* **EXERCISE**: Count the lines below that contain the word "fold". Give only the number.

Entries taken from a collection
*** Begin section ***
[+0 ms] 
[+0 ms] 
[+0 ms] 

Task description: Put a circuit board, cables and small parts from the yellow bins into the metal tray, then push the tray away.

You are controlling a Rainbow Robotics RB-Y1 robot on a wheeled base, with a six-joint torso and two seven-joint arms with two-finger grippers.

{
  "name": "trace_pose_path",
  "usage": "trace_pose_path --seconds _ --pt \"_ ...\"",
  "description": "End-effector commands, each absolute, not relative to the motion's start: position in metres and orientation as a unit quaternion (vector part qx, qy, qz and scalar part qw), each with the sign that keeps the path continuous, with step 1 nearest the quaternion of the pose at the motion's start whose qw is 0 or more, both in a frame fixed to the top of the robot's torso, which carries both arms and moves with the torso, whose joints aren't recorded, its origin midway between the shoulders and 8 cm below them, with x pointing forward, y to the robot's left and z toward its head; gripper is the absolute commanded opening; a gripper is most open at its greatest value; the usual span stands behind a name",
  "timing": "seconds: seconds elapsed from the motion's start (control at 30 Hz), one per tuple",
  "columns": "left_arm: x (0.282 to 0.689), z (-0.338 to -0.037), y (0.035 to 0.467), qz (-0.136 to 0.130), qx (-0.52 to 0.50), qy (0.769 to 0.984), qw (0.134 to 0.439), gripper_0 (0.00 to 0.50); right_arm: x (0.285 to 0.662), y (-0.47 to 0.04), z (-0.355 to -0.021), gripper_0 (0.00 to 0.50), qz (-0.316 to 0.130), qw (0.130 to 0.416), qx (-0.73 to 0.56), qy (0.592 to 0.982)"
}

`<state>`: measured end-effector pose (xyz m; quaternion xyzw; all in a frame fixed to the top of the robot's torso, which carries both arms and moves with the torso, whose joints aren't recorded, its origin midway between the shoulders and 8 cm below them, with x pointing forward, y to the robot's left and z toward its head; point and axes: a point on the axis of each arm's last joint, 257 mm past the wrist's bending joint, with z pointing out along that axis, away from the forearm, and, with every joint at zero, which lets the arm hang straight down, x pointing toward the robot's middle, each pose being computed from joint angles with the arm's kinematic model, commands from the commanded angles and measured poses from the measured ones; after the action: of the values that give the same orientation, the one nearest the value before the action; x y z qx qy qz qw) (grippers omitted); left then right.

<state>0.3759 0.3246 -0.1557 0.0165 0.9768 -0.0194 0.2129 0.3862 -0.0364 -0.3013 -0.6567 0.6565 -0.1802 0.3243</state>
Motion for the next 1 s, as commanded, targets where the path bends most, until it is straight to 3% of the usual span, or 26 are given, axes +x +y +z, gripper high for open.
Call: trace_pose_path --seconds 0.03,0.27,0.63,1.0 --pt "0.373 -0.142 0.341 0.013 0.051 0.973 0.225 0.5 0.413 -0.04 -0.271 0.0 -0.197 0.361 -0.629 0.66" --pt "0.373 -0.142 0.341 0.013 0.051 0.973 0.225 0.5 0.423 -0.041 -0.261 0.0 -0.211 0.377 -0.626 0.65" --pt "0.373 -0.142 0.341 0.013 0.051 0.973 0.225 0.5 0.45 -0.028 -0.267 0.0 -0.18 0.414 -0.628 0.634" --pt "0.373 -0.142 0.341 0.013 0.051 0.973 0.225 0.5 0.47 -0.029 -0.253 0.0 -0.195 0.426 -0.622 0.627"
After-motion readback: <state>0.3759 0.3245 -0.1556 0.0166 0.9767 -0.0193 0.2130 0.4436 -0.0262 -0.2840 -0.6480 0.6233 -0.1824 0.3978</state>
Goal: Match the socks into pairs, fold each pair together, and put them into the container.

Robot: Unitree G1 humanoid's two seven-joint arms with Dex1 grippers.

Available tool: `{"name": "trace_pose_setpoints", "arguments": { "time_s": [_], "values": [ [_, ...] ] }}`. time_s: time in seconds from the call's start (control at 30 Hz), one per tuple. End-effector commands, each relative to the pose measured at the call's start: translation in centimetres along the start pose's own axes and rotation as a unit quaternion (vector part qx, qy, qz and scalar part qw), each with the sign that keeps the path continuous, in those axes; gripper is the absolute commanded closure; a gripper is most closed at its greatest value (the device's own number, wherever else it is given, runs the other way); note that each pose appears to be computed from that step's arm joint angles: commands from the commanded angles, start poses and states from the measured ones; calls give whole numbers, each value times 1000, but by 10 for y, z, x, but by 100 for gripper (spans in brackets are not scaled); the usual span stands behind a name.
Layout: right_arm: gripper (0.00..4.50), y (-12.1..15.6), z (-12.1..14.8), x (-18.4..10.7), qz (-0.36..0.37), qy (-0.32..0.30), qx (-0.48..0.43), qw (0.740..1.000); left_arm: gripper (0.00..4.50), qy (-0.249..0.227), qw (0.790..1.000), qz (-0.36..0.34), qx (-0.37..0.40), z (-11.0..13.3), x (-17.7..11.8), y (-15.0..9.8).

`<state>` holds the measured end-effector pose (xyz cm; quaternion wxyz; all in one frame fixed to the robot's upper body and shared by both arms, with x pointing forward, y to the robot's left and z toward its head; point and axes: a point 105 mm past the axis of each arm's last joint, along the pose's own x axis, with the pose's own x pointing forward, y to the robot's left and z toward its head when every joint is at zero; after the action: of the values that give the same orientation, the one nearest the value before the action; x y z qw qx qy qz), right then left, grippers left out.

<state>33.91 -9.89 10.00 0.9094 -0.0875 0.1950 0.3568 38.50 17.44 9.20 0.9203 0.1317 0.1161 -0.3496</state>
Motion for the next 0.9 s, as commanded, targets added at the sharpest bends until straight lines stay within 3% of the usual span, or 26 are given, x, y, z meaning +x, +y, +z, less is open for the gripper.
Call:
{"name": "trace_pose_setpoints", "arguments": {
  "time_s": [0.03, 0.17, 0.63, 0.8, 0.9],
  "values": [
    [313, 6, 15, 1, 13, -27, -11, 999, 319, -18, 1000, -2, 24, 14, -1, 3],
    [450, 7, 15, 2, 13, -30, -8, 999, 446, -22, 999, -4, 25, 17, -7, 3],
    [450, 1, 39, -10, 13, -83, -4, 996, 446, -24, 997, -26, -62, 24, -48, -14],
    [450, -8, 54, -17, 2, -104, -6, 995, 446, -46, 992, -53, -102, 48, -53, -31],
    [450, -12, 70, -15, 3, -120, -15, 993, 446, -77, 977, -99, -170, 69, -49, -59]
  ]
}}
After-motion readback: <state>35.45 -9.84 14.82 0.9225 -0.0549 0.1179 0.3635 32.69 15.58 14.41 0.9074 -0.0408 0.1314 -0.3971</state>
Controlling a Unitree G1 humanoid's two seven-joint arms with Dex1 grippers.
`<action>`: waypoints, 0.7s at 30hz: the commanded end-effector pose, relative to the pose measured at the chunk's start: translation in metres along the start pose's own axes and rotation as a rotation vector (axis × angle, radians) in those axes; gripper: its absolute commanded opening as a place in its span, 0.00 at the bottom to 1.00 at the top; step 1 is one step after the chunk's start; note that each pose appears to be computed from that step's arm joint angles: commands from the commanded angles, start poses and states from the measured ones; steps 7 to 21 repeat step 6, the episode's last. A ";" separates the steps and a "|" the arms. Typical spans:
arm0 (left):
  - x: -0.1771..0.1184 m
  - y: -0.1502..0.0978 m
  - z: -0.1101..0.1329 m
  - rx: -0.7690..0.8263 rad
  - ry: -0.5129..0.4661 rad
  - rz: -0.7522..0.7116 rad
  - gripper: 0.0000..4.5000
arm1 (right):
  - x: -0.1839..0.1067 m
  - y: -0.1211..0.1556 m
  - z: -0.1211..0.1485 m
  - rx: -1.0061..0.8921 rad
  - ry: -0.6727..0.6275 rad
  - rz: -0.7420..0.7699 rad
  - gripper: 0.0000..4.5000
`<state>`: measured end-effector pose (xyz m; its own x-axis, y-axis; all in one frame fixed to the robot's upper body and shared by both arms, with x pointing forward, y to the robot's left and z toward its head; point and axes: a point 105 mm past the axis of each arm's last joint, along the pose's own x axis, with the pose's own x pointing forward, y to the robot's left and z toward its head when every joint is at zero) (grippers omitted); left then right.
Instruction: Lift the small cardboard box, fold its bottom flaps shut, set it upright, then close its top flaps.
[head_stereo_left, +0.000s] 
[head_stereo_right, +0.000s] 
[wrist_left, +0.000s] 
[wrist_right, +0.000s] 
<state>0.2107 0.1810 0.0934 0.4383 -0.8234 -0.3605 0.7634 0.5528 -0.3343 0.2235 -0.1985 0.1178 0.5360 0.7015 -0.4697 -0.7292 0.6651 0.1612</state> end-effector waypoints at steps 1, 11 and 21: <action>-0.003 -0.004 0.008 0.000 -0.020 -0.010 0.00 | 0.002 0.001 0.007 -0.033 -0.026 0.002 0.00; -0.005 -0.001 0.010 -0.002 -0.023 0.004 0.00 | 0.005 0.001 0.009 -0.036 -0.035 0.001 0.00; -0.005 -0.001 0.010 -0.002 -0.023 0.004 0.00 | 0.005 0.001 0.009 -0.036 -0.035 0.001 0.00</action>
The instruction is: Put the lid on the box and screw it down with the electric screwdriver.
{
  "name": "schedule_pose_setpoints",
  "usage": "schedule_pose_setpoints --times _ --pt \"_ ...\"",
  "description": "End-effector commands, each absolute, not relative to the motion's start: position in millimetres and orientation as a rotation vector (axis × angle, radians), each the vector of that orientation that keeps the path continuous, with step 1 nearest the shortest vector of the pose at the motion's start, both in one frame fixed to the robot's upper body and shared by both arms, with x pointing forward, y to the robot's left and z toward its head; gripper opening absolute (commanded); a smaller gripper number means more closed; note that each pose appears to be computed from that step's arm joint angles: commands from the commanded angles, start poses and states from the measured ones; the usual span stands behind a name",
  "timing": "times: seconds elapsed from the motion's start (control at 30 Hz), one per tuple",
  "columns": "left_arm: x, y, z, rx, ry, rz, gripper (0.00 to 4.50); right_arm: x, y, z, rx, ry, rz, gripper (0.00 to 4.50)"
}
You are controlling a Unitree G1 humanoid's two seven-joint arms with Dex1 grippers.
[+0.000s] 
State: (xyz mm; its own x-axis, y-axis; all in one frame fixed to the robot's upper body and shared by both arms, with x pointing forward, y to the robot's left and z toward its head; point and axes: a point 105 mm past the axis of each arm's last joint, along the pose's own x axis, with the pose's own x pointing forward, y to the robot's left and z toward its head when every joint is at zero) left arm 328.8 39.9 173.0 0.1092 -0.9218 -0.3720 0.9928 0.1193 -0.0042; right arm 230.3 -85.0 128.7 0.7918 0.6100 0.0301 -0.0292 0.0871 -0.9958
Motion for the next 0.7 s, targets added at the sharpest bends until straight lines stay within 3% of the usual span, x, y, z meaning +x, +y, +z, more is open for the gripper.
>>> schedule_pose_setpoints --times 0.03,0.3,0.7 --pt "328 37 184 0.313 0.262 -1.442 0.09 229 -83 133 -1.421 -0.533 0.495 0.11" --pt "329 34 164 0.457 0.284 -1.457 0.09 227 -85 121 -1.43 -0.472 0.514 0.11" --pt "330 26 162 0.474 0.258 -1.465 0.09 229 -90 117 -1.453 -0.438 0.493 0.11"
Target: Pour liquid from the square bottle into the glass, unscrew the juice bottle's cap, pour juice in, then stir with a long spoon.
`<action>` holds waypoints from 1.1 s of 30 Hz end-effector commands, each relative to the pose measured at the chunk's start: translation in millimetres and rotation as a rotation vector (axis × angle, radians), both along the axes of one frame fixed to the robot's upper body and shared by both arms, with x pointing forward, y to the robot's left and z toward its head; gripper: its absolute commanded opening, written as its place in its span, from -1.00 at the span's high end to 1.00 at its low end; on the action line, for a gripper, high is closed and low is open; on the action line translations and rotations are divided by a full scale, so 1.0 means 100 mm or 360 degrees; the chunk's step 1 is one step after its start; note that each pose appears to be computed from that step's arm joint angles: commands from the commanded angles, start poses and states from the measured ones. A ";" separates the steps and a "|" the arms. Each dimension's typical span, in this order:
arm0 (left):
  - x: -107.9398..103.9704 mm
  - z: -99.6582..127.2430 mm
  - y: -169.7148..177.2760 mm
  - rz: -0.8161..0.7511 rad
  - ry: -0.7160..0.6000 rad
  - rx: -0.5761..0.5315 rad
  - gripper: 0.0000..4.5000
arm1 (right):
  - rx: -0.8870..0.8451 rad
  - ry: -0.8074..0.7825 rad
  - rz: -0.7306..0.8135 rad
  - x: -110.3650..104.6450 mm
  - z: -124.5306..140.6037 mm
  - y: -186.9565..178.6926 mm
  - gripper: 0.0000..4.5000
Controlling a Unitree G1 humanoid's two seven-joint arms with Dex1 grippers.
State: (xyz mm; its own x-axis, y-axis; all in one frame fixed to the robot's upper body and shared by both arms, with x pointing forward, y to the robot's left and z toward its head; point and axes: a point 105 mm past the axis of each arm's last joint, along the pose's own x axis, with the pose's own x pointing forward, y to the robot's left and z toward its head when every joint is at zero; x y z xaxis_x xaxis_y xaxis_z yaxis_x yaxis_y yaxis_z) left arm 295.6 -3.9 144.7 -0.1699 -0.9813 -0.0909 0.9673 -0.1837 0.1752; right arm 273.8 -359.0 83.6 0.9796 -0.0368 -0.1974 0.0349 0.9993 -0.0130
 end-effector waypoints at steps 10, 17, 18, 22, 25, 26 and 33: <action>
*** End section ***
* **ANSWER BOX**: 2